HAE is a rare genetic disease characterized by recurrent attacks of localized oedema (swelling).2, 3 The areas of the body most commonly affected are the extremities, gastrointestinal tract and, less frequently, HAE can cause life-threatening attacks due to obstruction in the upper airways.2,3,4 Symptoms of HAE often present in childhood, and while attacks can occur at any age, early onset may predict a more severe disease course.5

"As a long-term partner to the HAE community, we understand the unique burden this disease places on children living with HAE and their caregivers," said Jennifer Schranz, Global Development Lead, HAE, Shire. "This approval in Europe demonstrates our unwavering commitment to helping patients and represents a significant advance for paediatric patients, who now have a subcutaneous treatment option for acute HAE attacks."

The use of FIRAZYR in paediatric patients was studied in an open label, non-randomised single-arm study, involving 32 paediatric patients with HAE.6 The efficacy population consisted of 11 children and 11 adolescents with attacks. The primary efficacy endpoint was time to onset of symptom relief (TOSR) based on the investigator-assessed composite post-treatment symptom score, defined as earliest time post-treatment when 20% or more improvement in the composite symptom score was achieved, without worsening of any single component score.6

Overall, median TOSR was 1.0 hour, with no differences between children and adolescents.
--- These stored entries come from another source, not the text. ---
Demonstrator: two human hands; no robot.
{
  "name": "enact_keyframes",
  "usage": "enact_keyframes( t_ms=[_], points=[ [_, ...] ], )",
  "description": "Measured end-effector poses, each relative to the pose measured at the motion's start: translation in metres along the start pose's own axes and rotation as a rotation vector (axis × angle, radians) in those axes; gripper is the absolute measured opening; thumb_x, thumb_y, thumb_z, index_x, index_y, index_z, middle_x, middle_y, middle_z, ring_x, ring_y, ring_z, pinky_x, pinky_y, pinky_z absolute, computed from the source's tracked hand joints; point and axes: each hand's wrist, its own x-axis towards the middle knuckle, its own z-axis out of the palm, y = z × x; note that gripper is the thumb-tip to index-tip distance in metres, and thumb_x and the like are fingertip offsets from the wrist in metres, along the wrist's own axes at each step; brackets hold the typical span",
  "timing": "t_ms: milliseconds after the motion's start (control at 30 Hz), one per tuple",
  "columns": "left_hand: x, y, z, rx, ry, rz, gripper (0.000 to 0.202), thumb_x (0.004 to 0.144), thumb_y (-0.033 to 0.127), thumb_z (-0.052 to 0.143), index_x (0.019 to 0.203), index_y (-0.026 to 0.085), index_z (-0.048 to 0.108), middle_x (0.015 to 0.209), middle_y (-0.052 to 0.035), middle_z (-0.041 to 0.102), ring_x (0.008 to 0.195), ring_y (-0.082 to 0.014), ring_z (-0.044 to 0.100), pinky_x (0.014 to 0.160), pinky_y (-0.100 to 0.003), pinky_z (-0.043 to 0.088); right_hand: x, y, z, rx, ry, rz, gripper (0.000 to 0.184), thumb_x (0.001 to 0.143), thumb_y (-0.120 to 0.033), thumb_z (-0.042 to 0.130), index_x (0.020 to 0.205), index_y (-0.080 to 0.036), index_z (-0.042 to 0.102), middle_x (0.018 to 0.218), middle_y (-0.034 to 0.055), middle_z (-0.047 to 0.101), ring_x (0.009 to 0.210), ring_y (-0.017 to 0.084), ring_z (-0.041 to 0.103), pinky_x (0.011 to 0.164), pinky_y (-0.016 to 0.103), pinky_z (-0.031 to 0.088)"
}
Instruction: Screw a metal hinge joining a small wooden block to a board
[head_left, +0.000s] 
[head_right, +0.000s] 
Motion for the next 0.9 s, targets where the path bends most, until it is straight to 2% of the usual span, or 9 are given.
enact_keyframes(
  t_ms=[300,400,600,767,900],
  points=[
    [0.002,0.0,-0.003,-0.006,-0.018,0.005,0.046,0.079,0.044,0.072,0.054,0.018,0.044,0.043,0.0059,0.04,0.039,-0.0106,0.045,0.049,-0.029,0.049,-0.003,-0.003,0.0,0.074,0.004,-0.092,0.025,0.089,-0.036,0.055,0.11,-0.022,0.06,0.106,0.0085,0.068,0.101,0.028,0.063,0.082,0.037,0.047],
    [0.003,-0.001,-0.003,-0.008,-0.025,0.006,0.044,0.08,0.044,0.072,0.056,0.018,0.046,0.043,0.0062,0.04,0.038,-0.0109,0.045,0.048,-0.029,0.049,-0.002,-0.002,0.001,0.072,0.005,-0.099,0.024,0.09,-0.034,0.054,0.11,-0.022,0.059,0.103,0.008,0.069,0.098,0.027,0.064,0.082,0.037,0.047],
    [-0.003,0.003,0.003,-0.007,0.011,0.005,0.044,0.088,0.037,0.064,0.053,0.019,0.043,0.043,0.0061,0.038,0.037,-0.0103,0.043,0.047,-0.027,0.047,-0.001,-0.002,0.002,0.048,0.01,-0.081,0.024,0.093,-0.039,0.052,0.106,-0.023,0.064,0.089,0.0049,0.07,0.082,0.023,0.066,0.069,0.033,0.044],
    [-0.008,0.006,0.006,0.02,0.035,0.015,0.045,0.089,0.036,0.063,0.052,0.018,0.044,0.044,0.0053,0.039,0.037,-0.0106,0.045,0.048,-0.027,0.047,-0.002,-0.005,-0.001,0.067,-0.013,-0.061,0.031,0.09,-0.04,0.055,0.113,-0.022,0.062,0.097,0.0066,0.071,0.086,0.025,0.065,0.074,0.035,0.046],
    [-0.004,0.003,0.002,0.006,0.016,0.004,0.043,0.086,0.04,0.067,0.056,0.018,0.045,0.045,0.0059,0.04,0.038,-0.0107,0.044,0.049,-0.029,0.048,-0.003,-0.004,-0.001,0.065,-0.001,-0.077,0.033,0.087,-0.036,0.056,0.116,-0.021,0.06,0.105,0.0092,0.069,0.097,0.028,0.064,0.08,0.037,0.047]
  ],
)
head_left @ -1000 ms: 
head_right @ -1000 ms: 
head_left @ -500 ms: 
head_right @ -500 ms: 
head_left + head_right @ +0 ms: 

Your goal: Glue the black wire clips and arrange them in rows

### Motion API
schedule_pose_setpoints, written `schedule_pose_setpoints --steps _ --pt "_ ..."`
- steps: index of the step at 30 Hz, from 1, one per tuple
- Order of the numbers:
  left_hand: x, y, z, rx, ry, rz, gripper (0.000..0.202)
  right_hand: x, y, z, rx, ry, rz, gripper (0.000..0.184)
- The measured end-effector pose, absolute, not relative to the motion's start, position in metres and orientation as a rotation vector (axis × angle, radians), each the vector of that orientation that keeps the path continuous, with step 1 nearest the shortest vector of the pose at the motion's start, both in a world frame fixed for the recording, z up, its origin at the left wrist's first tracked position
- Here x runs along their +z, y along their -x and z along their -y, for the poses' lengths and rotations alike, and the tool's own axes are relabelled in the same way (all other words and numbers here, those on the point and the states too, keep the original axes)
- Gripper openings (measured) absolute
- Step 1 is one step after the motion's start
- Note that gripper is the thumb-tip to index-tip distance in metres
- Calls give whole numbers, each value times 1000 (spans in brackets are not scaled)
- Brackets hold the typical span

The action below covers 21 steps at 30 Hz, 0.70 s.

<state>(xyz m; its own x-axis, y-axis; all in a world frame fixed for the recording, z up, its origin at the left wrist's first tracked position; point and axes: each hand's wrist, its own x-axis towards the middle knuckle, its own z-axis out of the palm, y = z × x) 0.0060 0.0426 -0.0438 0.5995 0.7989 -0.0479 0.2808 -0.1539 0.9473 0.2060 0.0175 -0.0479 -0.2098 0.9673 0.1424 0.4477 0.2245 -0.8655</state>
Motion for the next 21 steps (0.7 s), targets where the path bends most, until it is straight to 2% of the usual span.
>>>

More than 70% of patients experienced symptom relief at 1.1 hours, and more than 90% by 2 hours post-treatment.6

The majority of paediatric patients who were treated with subcutaneous FIRAZYR experienced injection site reactions such as erythema, swelling, burning sensation, skin pain and itching/pruritus; these were found to be mild to moderate in severity and consistent with reactions that have been reported in adults.6

The study showed FIRAZYR was well tolerated and demonstrated rapid resolution of symptoms during an HAE attack through a single injection.6 The study that led to this approval is the first and only trial investigating a subcutaneous therapy in the HAE paediatric population.

"Due to the unpredictable and debilitating nature of HAE attacks, children living with the condition can benefit from having a new treatment option that can provide symptomatic relief of acute HAE attacks with a subcutaneous injection," said Henrik Balle Boysen, Executive Director of HAEi. "Clinical work to bring treatment options to younger patients is vitally important and greatly appreciated by the global HAE community."

FIRAZYR will be available for use in paediatric patients in Europe beginning in Q4.

About Hereditary Angioedema

HAE is a rare, genetic disorder estimated to affect about one in 10,000 to one in 50,000 people worldwide and results in recurring attacks of oedema (swelling).7, 8

Management of HAE includes on-demand treatment of swelling attacks to minimise the consequences of the symptoms, and pre-procedure prevention, which is often used before certain surgeries and to cover other periods of high risk of attack (such as stressful times including school examinations, for example). Long-term prophylaxis (the routine use of medication to prevent episodes of angioedema) may be considered for severely symptomatic patients with HAE.7.